937 F.3d 1119
8th Cir.2019Background
- Pearson and Kirkpatrick enrolled at Logan University in Sept. 2015 and later complained about a fellow student (FS) who allegedly stalked/harassed them (staring, persistent contact attempts; Pearson alleged one incident of being pressed against in a cadaver lab).
- Pearson first complained in Dec. 2015 to Logan administrators, requested anonymity, and provided a written statement; investigation was delayed over winter break and by Pearson’s initial request for confidentiality.
- Logan’s Title IX coordinator interviewed FS in January, then (after Pearson dropped anonymity in February) interviewed witnesses, issued a written investigative report to the Honor Council, and circulated witness summaries.
- The Honor Council found insufficient evidence to discipline FS but issued a no-contact order; Pearson appealed and the appeal officer upheld the process; both students later transferred.

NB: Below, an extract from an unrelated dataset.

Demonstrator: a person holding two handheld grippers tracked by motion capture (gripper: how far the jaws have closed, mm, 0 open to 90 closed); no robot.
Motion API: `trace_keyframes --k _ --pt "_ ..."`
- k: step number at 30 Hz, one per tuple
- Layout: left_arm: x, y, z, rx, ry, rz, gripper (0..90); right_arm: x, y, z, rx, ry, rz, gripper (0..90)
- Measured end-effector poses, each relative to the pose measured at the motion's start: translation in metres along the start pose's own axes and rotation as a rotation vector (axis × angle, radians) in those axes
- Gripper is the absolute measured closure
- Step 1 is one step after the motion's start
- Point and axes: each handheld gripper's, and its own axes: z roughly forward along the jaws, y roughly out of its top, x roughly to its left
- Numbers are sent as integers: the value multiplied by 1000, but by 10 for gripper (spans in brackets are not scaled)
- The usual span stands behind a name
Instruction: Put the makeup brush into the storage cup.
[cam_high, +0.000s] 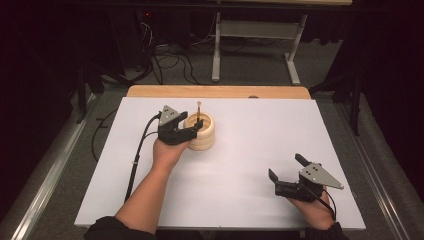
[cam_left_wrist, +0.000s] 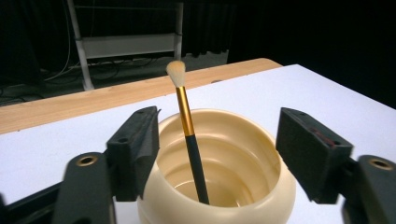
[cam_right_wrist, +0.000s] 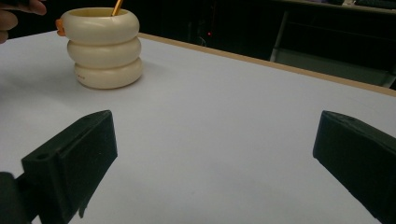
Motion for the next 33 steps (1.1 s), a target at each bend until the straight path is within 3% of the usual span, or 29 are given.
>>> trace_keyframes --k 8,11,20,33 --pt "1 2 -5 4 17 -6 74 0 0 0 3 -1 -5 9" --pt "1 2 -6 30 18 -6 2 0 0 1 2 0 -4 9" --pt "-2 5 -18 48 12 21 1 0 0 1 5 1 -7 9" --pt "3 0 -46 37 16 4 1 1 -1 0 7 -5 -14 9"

- Pearson and Kirkpatrick sued under Title IX and state negligence/premises-liability; the district court granted summary judgment for Logan; the Eighth Circuit affirmed on Title IX and state-law duty grounds (with one judge concurring in part and dissenting on the duty issue).
Issues
| Issue | Plaintiff's Argument | Defendant's Argument | Held |
|---|---|---|---|
| Whether Kirkpatrick can show actual knowledge by school of sex-based harassment | Kirkpatrick argues post-fact interview and past discomfort put school on notice | Logan argues there was no pre-existing notice and only limited, after-the-fact disclosure | Held: No — Title IX claim fails for lack of actual knowledge |
| Whether Logan was deliberately indifferent to Pearson’s Title IX complaint | Pearson argues investigation/adjudication was clearly unreasonable and delayed, and remedies insufficient | Logan contends it investigated, issued no-contact order, offered work-study alternative, and respected confidentiality requests | Held: No — summary judgment for Logan; no deliberate indifference as a matter of law |
| Whether Logan owed a duty under Missouri negligence/premises-liability law to protect plaintiffs from student-on-student harassment | Plaintiffs argue complaints and alleged touching/stalking put Logan on notice and created a special relationship/duty | Logan argues Missouri law generally imposes no duty on colleges absent extraordinary danger or numerous recent violent incidents | Held: No — plaintiffs failed to establish a duty under Missouri law (affirmed) |
Key Cases Cited
- K.T. v. Culver-Stockton Coll., 865 F.3d 1054 (8th Cir. 2017) (elements for student-on-student Title IX harassment)
- Davis ex rel. LaShonda D. v. Monroe Cty. Bd. of Educ., 526 U.S. 629 (U.S. 1999) (deliberate indifference standard)
- Maher v. Iowa State Univ., 915 F.3d 1210 (8th Cir. 2019) (investigative measures and no-contact orders may negate deliberate indifference)
- Roe v. St. Louis Univ., 746 F.3d 874 (8th Cir. 2014) (flexibility for school administrators and confidentiality considerations)
- Faheen v. City Parking Corp., 734 S.W.2d 270 (Mo. Ct. App. 1987) (Missouri exception where presence of a person indicates extraordinary danger)
- Nickel v. Stephens College, 480 S.W.3d 390 (Mo. Ct. App. 2015) (general rule that colleges owe no duty to protect students)
- Lopez v. Three Rivers Elec. Coop., 26 S.W.3d 151 (Mo. banc 2000) (elements for negligence/duty analysis under Missouri law)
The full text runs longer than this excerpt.